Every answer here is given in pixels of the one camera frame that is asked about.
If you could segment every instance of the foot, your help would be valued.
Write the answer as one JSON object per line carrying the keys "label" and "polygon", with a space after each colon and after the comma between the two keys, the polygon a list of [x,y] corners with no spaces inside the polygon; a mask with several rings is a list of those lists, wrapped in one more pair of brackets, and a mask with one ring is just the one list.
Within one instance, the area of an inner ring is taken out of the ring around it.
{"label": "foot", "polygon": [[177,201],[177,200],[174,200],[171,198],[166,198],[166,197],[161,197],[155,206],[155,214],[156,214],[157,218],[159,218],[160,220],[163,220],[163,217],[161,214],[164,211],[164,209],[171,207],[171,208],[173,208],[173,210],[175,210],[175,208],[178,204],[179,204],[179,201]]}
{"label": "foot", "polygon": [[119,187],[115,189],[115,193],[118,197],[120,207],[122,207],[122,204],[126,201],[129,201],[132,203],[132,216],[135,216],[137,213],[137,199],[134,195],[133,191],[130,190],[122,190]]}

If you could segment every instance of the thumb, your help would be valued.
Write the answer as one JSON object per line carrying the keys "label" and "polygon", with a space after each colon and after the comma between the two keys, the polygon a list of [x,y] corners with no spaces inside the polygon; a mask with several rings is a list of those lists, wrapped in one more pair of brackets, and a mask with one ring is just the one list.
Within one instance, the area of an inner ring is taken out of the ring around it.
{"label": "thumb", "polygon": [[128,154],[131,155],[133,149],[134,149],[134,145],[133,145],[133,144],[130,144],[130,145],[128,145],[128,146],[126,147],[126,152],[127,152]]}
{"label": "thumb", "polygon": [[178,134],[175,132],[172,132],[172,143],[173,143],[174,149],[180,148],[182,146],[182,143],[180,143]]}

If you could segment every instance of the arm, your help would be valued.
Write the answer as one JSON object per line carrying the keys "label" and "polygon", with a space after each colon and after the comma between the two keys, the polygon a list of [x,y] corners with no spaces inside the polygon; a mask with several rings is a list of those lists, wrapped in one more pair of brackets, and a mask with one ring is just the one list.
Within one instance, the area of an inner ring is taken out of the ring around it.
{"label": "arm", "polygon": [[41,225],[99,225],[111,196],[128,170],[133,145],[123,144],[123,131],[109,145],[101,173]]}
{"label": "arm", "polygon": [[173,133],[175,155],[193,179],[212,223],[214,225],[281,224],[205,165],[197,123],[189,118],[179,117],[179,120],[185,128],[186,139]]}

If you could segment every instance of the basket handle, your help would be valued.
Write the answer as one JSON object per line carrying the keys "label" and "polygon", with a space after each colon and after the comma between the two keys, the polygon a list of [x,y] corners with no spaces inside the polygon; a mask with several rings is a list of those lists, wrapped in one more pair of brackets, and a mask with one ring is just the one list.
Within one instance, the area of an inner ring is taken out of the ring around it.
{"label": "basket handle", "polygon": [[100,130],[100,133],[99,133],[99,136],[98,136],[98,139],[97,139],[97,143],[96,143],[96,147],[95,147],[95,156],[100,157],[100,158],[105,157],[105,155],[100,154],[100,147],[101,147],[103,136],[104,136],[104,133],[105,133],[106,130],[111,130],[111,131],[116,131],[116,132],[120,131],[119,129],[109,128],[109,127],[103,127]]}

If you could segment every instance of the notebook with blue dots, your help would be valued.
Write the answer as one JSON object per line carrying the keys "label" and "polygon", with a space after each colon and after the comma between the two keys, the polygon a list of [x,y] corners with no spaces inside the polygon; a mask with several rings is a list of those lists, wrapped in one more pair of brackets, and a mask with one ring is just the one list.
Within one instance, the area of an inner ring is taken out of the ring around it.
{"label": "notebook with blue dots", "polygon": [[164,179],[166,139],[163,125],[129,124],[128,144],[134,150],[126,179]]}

==============================

- [WORK INSTRUCTION]
Within the listing, how many lines hold the word "your"? Answer with the number by itself.

- [ANSWER TO THIS TASK]
5